Angela Merkel, Chancellor of Germany. (Arno Mikkor/Flickr)

This article was originally published by Radio Free Europe/Radio Liberty and is reprinted with permission.

German Chancellor Angela Merkel says there is “hard evidence” of the involvement of “Russian forces” in a 2015 cyberattack on the German parliament in which documents from her own parliamentary office were reportedly stolen.

The German daily newspaper Sueddeutsche Zeitung reported last week that federal prosecutors in Germany had issued an arrest warrant for a suspected officer with Russia’s GRU military intelligence agency.

The alleged GRU officer, identified as Dmitriy Badin, is also being sought by U.S. authorities.

On May 8, the German news magazine Der Spiegel reported that correspondence from Merkel’s parliamentary office was among the documents targeted in the 2015 hack.

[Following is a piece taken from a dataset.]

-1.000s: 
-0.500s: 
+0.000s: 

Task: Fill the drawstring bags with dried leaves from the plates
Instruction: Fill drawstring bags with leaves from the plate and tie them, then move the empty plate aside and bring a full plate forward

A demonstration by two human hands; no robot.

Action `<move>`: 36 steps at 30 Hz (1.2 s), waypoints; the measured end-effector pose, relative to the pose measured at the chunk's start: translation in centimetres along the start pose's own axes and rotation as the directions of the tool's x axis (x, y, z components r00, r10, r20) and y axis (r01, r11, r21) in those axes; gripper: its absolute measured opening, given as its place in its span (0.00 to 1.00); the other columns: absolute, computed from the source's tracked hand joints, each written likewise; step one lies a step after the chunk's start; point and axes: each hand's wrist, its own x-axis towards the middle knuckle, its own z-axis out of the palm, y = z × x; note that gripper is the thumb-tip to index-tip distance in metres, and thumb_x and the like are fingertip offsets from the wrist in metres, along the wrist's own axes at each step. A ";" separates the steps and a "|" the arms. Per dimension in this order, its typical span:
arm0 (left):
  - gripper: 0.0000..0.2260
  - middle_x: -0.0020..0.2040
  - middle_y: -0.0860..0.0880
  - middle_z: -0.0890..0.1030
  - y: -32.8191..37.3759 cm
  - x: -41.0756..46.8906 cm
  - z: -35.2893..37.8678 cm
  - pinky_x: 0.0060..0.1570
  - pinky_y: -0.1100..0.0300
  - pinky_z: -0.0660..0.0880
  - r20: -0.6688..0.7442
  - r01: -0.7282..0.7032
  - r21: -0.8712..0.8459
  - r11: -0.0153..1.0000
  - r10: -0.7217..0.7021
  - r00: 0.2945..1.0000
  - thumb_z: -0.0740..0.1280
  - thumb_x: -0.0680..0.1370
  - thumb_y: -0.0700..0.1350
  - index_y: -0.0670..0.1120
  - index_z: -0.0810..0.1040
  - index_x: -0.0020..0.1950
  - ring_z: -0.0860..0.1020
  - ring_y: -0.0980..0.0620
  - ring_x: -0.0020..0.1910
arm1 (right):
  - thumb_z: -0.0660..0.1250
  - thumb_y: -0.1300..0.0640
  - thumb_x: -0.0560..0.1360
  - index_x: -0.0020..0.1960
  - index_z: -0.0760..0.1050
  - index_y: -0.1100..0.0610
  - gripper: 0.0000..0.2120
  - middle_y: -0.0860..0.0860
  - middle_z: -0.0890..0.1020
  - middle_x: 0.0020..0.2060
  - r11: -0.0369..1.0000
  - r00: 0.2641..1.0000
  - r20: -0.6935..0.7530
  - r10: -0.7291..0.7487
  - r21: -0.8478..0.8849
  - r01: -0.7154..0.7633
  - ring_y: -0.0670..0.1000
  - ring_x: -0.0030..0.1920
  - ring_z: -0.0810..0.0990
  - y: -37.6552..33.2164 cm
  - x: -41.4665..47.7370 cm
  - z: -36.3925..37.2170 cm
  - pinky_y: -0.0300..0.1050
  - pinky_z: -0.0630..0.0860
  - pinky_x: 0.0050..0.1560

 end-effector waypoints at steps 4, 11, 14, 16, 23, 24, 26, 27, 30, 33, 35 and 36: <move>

Prosecutors have not confirmed the German media reports.

But when Merkel was asked by lawmakers on May 13 about the theft of data from her office, she said, “I get the impression that they picked up relatively indiscriminately what they could get.”

“I am very glad that the investigations have now led to the federal prosecutor putting a concrete person on the wanted list,” Merkel told lawmakers, without elaborating. “I take these things very seriously.”

“I can say honestly that this pains me,” she said. “On the one hand, I work every day for a better relationship with Russia. When you see on the other hand that there is such hard evidence that Russian forces are involved in acting this way, this is an area of tension.”

Russian officials deny any involvement in the 2015 cyberattack on the German parliament.

The Kremlin has also dismissed charges of Russian meddling in the 2016 U.S. presidential election and alleged cyberattacks on other countries and institutions.

Merkel indicated that the German investigation had not changed her assessment of Russia’s tactics — a strategy of “hybrid warfare, which includes warfare in connection with cyber, disorientation, and factual distortion.”

She said there were important reasons to try to maintain good relations with Russia, “but this naturally doesn’t make it easier.”

She described the cyberattack as “outrageous,” and that Germany reserved “the right to take measures, including against Russia.”